Vendredi 30 novembre 2007
Après notre escapade vers l’ouest, nous sommes redescendus un grand coup vers le sud. À grandes enjambées. À force de regarder fréquemment les chiffres indiqués par le GPS, j’ai l’impression que nous sommes aujourd’hui vraiment portés par le courant du détroit de Fram. Même quand il n’y a pas de vent comme depuis plusieurs jours, nous dérivons assez vite.
Depuis l’ice-break, la glace s’est totalement reconstituée. Ce n’est pas pour autant que nous nous promenons très loin de Tara. Les sorties ski ne sont plus au programme depuis quelques jours. En fait, la glace peut bouger à tout instant, alors les recommandations sont : prudence et prudence !
Le rythme de la nuit polaire suit son court. Mais j’ai remarqué qu’après la semaine dernière, une semaine entière de tempête, il m’était très difficile de reprendre le rythme habituel. Je me suis senti fatigué en ce début de semaine.
Comme nous sommes en plus de corvées de glace, l’une des activités les plus physiques du bord, ça ne tombe pas bien. Mais il faut faire face. Ces sorties font du bien au moins au moral et puis les siestes et les nuits sont là pour corriger le tir.
D’autant que ma partie com’ est aussi particulièrement relevée cette semaine. J’ai plusieurs commandes de films et toujours bien sûr les logs à écrire. C’est une semaine carrément sans photos noir et blanc, je n’ai pas le temps.
Les images de blizzard que j’ai tournées récemment en vidéo ont été particulièrement appréciées par le QG à Paris. Top !
J’ai quand même la sensation de tourner un peu en rond. Je crois finalement que tant que la glace ne bougera pas à nouveau, sauf autre événement majeur, mon journal de bord et les photos noir et blanc seront les deux hobbies les plus créatifs dont je disposerais.
L’ambiance à bord reste bonne, même si de l’eau a déjà coulé sous les ponts. On commence forcément à se connaître un peu mieux alors des affinités se confirment suivant le film des évènements.
En fait, il y a toujours des tensions autour de la communication. Les films, les logs, les demandes de Paris. Quelquefois à tort ou à raison, avec ou sans justesse. En tout cas ce qui est sûr c’est que ça agace Grant, le chef d’expédition. Il m’a demandé qu’on évite d’en parler à table, il trouve que ça met une mauvaise ambiance.
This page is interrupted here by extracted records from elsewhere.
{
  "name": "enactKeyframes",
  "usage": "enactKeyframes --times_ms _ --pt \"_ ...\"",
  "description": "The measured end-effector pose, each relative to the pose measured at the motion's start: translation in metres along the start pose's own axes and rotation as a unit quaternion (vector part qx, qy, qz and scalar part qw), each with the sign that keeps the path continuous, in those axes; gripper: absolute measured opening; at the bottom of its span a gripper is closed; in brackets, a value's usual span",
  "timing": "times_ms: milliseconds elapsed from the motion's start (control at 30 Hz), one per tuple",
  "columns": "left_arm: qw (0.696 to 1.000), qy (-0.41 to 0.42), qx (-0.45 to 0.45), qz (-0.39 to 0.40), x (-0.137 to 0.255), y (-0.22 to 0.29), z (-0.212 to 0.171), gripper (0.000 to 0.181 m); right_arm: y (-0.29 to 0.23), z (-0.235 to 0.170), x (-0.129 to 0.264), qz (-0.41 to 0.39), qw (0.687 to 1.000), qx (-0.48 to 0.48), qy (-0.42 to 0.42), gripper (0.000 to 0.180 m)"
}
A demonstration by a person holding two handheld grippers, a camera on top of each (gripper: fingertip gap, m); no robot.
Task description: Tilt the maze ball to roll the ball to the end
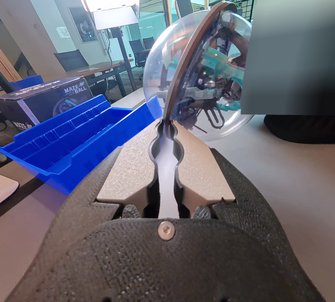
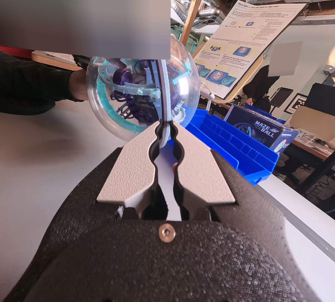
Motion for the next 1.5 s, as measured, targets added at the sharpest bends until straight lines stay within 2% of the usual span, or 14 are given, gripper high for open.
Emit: enactKeyframes --times_ms 367,433,567,667,867,900,967,1067,1200,1300,1433,1500 --pt "0.999 -0.019 0.041 -0.006 -0.002 0.000 -0.007 0.005 0.002 -0.003 0.000 0.003 1.000 -0.016 -0.010 0.005" --pt "0.999 -0.021 0.046 -0.005 -0.001 0.000 -0.008 0.000 0.002 -0.003 0.000 0.003 1.000 -0.017 -0.009 0.005" --pt "0.998 -0.005 0.047 -0.031 -0.004 0.009 0.001 0.000 -0.006 -0.008 -0.005 0.019 0.999 -0.019 -0.023 0.007" --pt "0.998 -0.034 0.034 -0.030 -0.010 0.013 -0.010 0.000 -0.004 -0.009 -0.007 0.018 0.999 -0.047 -0.019 0.005" --pt "0.996 -0.031 0.071 -0.034 -0.012 0.004 -0.021 0.000 0.004 -0.017 -0.003 0.016 0.998 -0.056 -0.031 0.005" --pt "0.995 -0.031 0.086 -0.045 -0.013 0.003 -0.025 0.004 0.005 -0.017 -0.002 0.021 0.997 -0.065 -0.029 0.005" --pt "0.991 -0.032 0.112 -0.072 -0.015 0.002 -0.037 0.031 0.007 -0.019 0.000 0.029 0.996 -0.077 -0.029 0.005" --pt "0.986 -0.059 0.106 -0.111 -0.022 0.004 -0.059 0.056 0.011 -0.028 0.003 0.040 0.994 -0.093 -0.044 0.005" --pt "0.979 -0.092 0.075 -0.164 -0.039 0.017 -0.076 0.076 0.017 -0.040 0.004 0.043 0.990 -0.118 -0.058 0.006" --pt "0.981 -0.087 0.041 -0.170 -0.043 0.017 -0.074 0.068 0.022 -0.043 0.007 0.037 0.989 -0.131 -0.060 0.006" --pt "0.980 -0.067 0.049 -0.181 -0.037 0.014 -0.071 0.042 0.028 -0.048 0.009 0.030 0.987 -0.141 -0.065 0.006" --pt "0.982 -0.061 0.040 -0.175 -0.036 0.013 -0.069 0.041 0.030 -0.050 0.009 0.028 0.987 -0.142 -0.066 0.006"
Point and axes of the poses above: each gripper's, where its closed fingertips meet, x back along the fingers, z out of its top, y = z × x across the jaws, the point moved 3 cm from there along x, back along the fingers, and after that the axes turned 8 degrees about -x, right-handed, at the moved point
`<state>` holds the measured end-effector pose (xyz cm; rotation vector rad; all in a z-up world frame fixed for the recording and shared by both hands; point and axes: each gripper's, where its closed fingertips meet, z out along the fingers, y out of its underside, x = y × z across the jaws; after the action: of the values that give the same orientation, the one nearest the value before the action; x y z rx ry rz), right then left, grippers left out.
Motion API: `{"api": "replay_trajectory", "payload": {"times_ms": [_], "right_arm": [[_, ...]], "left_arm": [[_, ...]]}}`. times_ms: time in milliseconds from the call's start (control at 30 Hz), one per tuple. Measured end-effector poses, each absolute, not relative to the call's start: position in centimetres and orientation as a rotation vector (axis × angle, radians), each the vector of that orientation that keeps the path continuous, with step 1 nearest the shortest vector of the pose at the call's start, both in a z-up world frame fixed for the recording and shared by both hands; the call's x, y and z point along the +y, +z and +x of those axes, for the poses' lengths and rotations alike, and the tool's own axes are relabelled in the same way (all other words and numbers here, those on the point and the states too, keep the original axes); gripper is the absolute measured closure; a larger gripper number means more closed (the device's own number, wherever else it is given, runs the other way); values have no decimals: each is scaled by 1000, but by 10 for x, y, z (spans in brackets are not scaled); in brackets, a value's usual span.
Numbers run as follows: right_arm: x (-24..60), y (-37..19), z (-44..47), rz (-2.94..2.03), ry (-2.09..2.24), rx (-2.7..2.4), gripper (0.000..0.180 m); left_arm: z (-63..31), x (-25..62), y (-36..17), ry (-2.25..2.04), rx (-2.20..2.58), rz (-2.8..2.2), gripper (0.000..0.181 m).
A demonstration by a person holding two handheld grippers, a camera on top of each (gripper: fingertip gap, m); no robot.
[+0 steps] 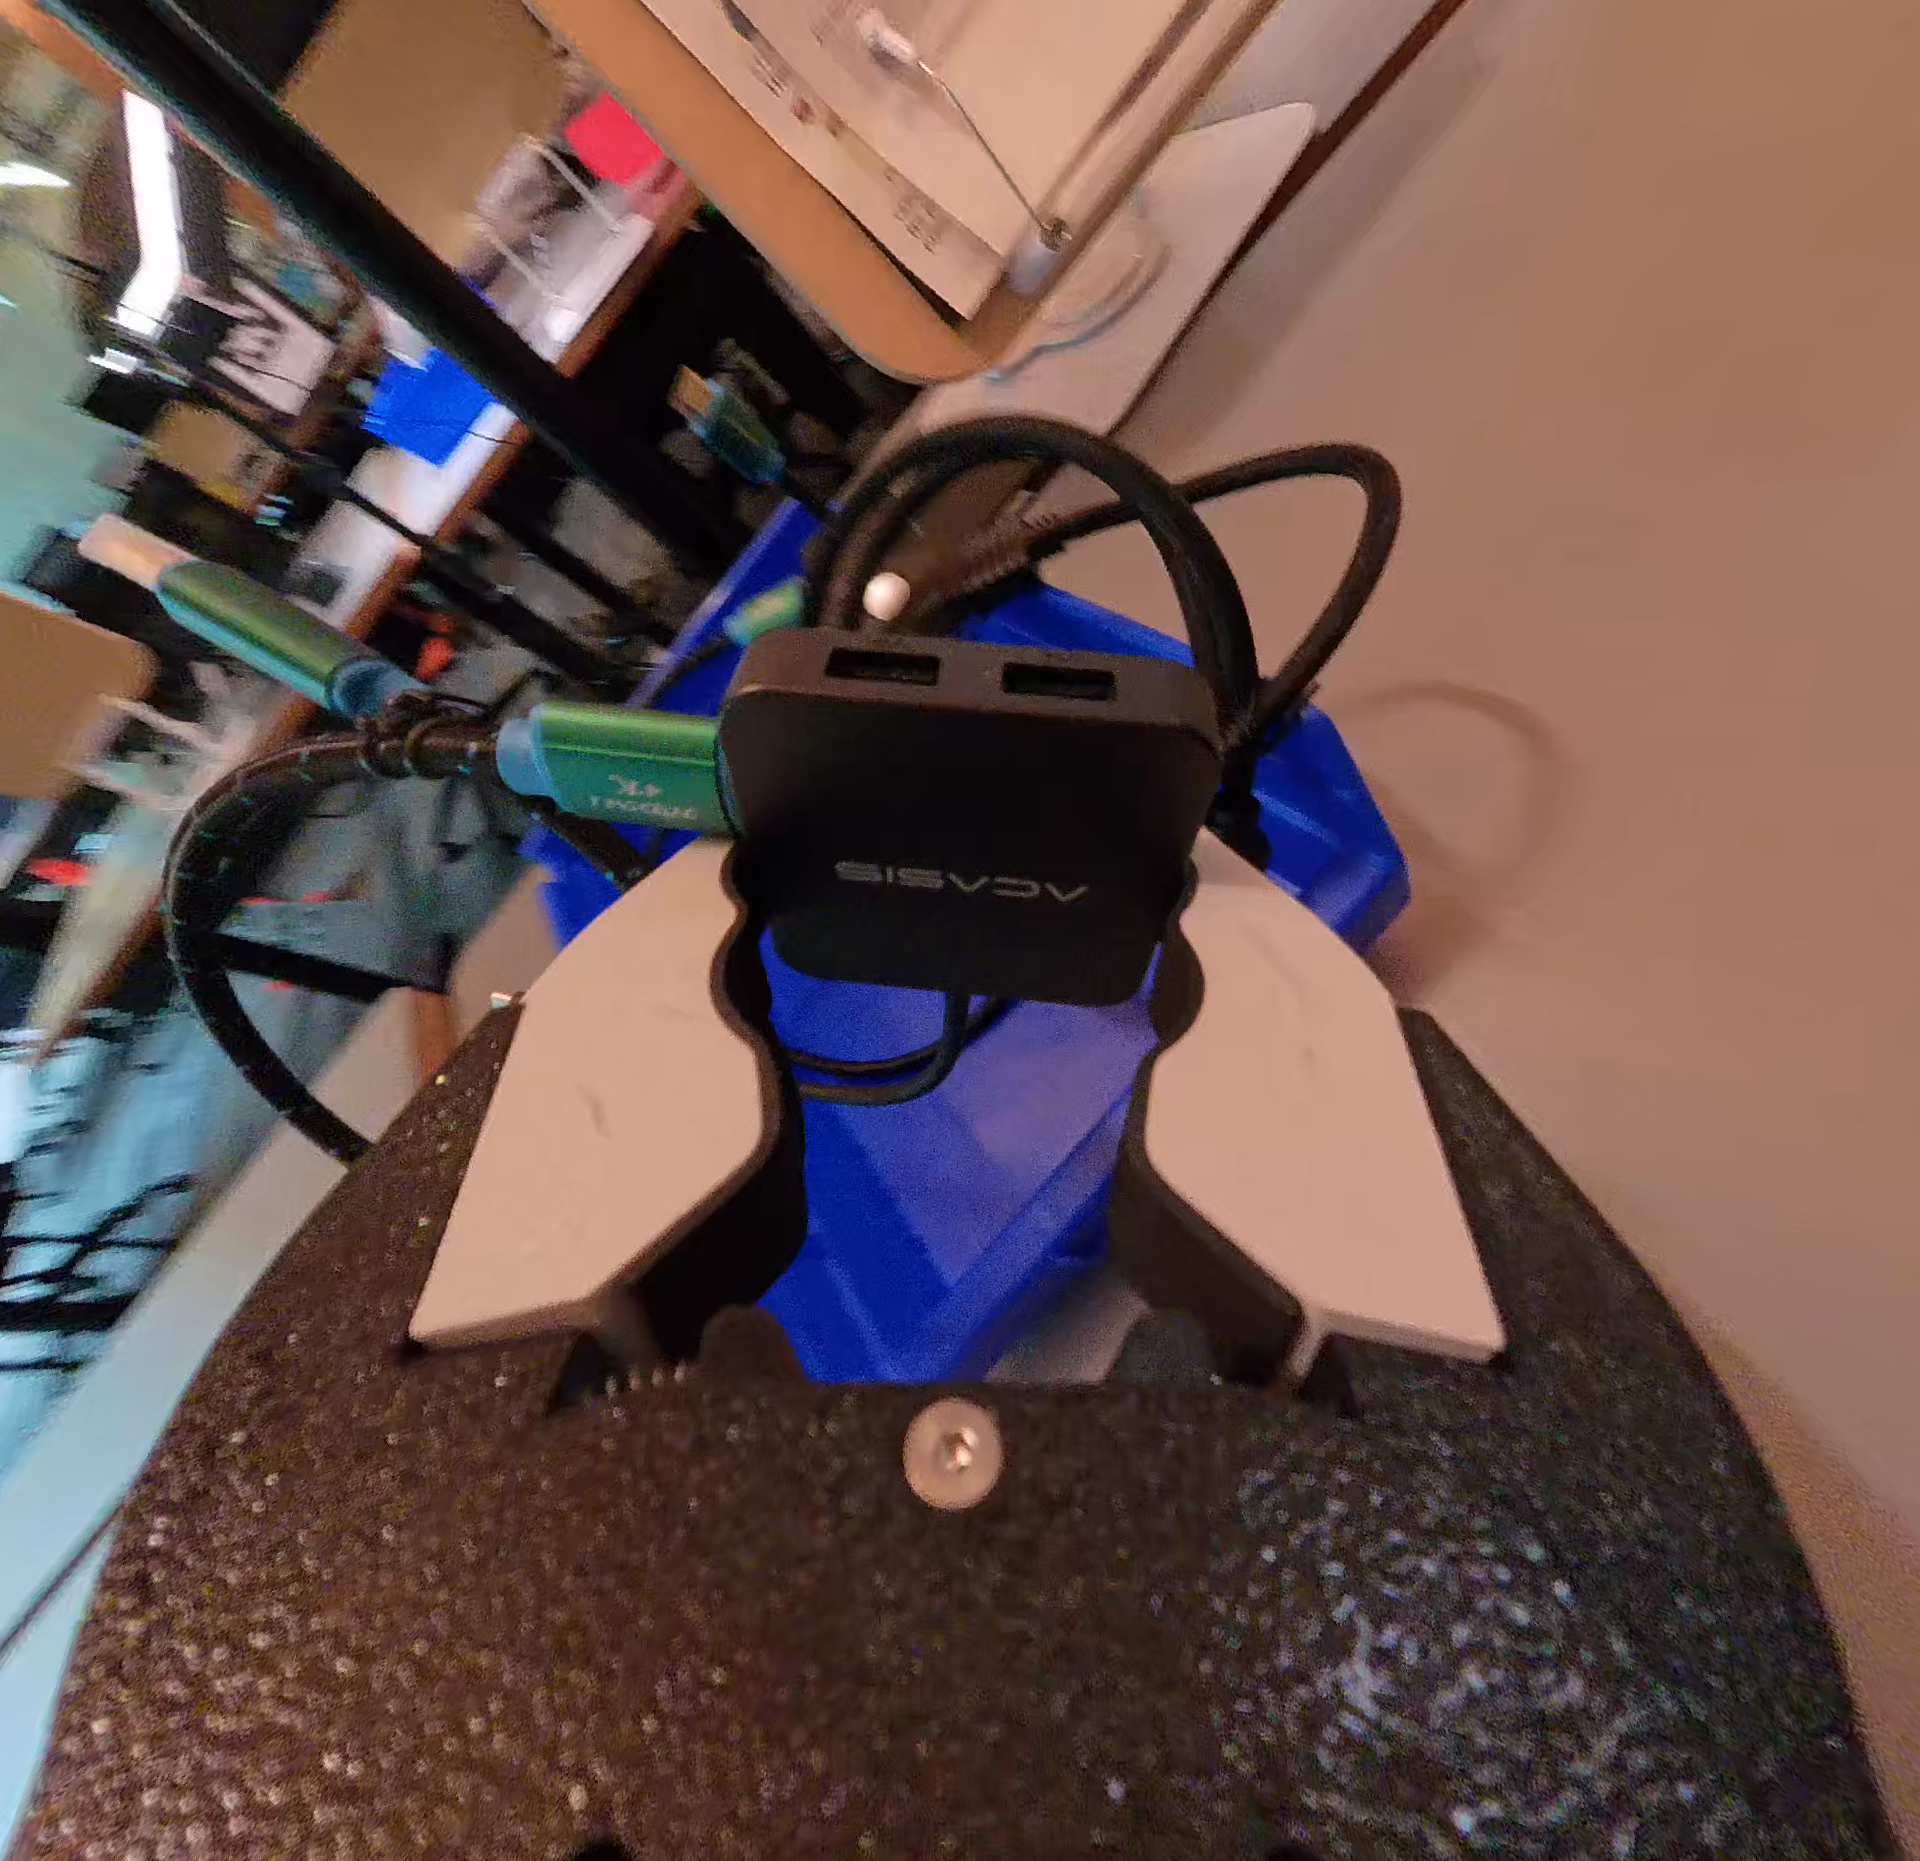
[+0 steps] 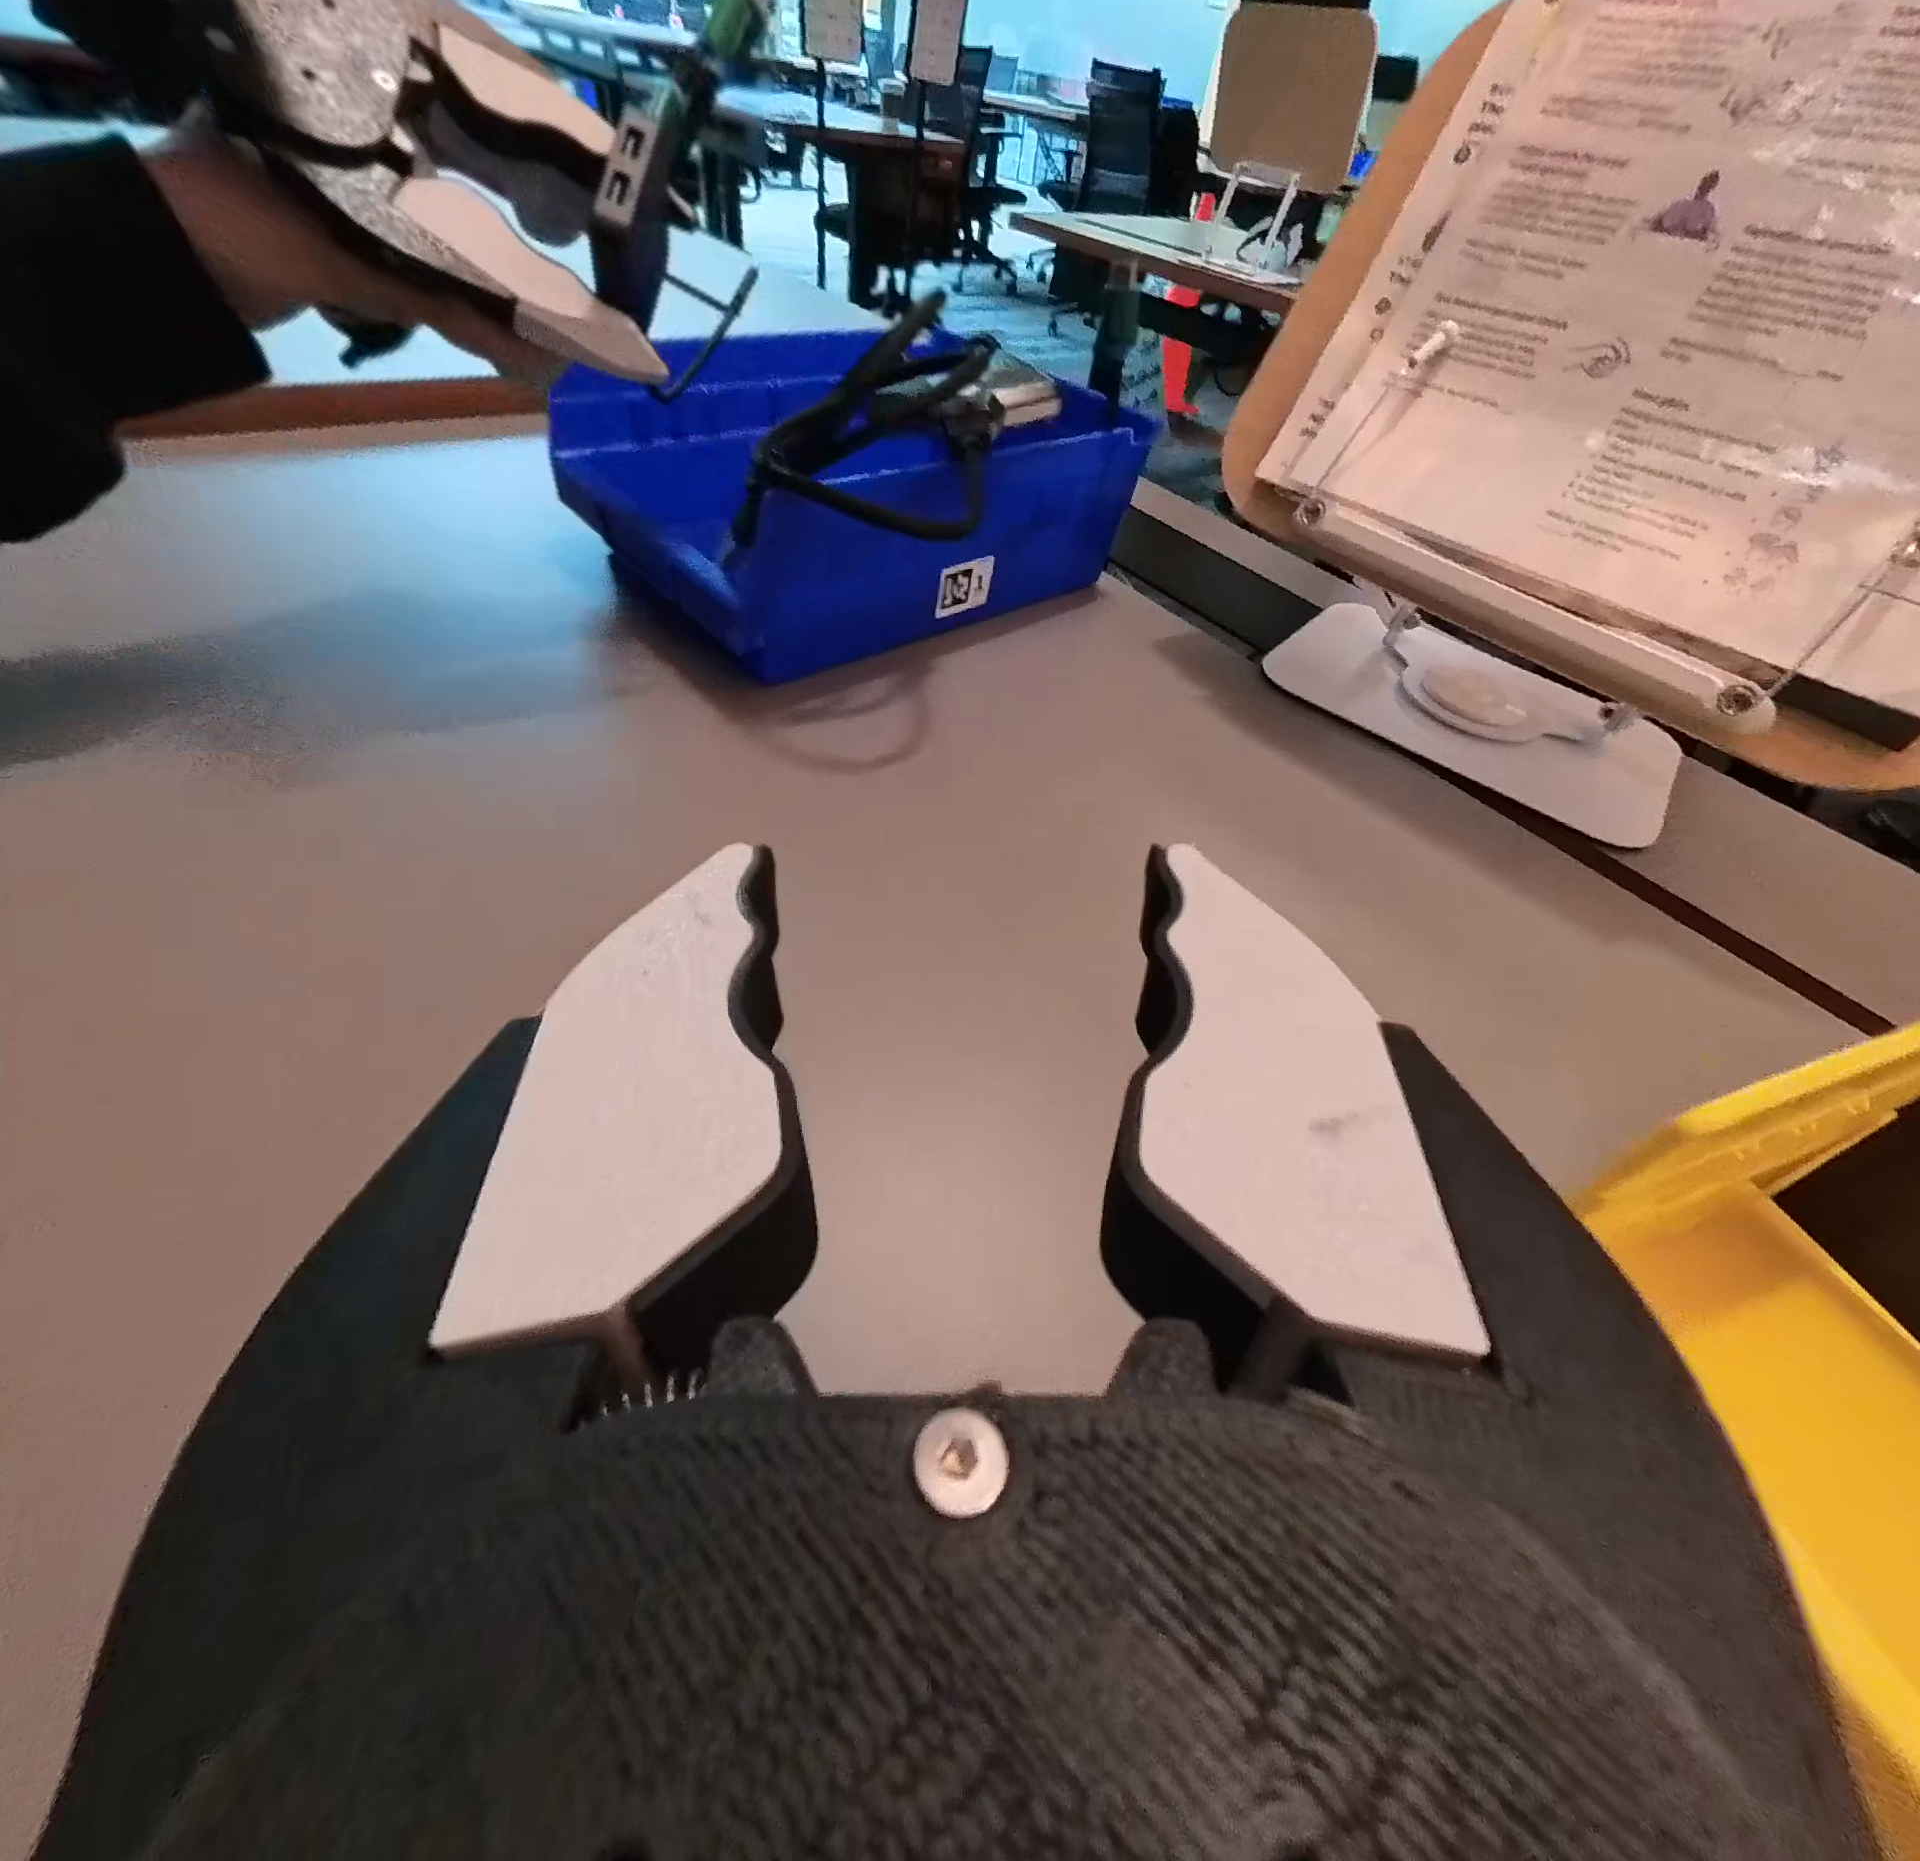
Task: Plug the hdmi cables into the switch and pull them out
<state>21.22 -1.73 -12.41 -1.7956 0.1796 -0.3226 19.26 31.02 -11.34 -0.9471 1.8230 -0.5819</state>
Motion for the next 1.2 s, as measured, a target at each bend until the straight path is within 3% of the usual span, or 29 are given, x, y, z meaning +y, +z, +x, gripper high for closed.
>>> {"api": "replay_trajectory", "payload": {"times_ms": [200, 333, 433, 533, 667, 833, 1033, 1200], "right_arm": [[4, -79, 174, -1598, -262, 125, 101], [16, -52, 143, -1487, -164, 135, 99], [16, -37, 132, -1410, -122, 147, 115], [15, -49, 138, -1494, -151, 144, 119], [9, -55, 135, -1525, -88, 89, 155], [1, -56, 148, -1482, 8, 134, 164], [-23, -41, 189, -999, 537, 500, 165], [-51, -33, 213, -593, 792, 628, 165]], "left_arm": [[167, 251, -41, -412, 1730, -780, 108], [161, 162, -35, -367, 1766, -516, 109], [162, 100, -52, -331, 1797, -321, 108], [162, 52, -69, -317, 1811, -154, 109], [167, 24, -82, -204, 1785, 7, 109], [174, 20, -76, -136, 1676, 86, 109], [151, 8, -42, -641, 1618, -131, 98], [133, 13, -33, -1638, 1459, -776, 113]]}}
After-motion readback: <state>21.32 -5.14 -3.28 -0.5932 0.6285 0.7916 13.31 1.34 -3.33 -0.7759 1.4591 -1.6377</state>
Je respecterai cette demande. Je suis pour la paix des ménages et du bord. Mais j’ai bien sûr mon opinion là-dessus. Si vraiment c’est nécessaire, que je me trouve interpellé ou questionné je ne me priverais pas quand même de répondre, si c’est important. Sinon je m’abstiendrais.
Ce qui est reproché aux commandes com’ de Paris, c’est que ce qui est raconté sur le site ne serait pas assez conforme à la réalité vécue sur le terrain. Ce sont les thèmes de certaines vidéos et logs qui sont contestés. Même au pôle, on rencontre ces distorsions entre centre de décisions et opérationnels. Mais nous sommes ici sous contrats, employés par Tara, ce sont eux les boss, point barre.
Ça ne sert donc à rien de ressasser ses états d’âme. Cela renforce encore ma conviction que la photographie noir et blanc et ce journal de bord sont ici mes deux vrais espaces de liberté, il faut que je les soigne particulièrement.
Il y a quelques jours, nous parlions de prévisions de sortie vers la mi-décembre, il se trouve que nous allons franchir le 80 °N ce week-end, donc début décembre. Quinze jours d’avance sur le programme et en même temps nous sommes beaucoup plus ouest, et longeons la côte du Groenland. Atterrirons-nous à Longyearbyen (îles Spitzberg) ou en Islande ?
L’Aventure de Tara, c’est avant tout ça, ce suspens : Où et quand cette expé s’achèvera ?
De l’avis général en tout cas, une sortie islandaise ne déplairait pas à l’équipage.
Et Noël ? Sur la glace ? C’est aujourd’hui assez probable. J’aurai 41 ans en mer et sur la glace. Magique !
Aujourd’hui, une plongée sous glace avec caméra est programmée pour Sam et Grant. Cameraman sous-marin à la ville (un peu frustré donc), je ferais la sécurité surface. J’intègrerai ensuite ces images de Grant dans un prochain film.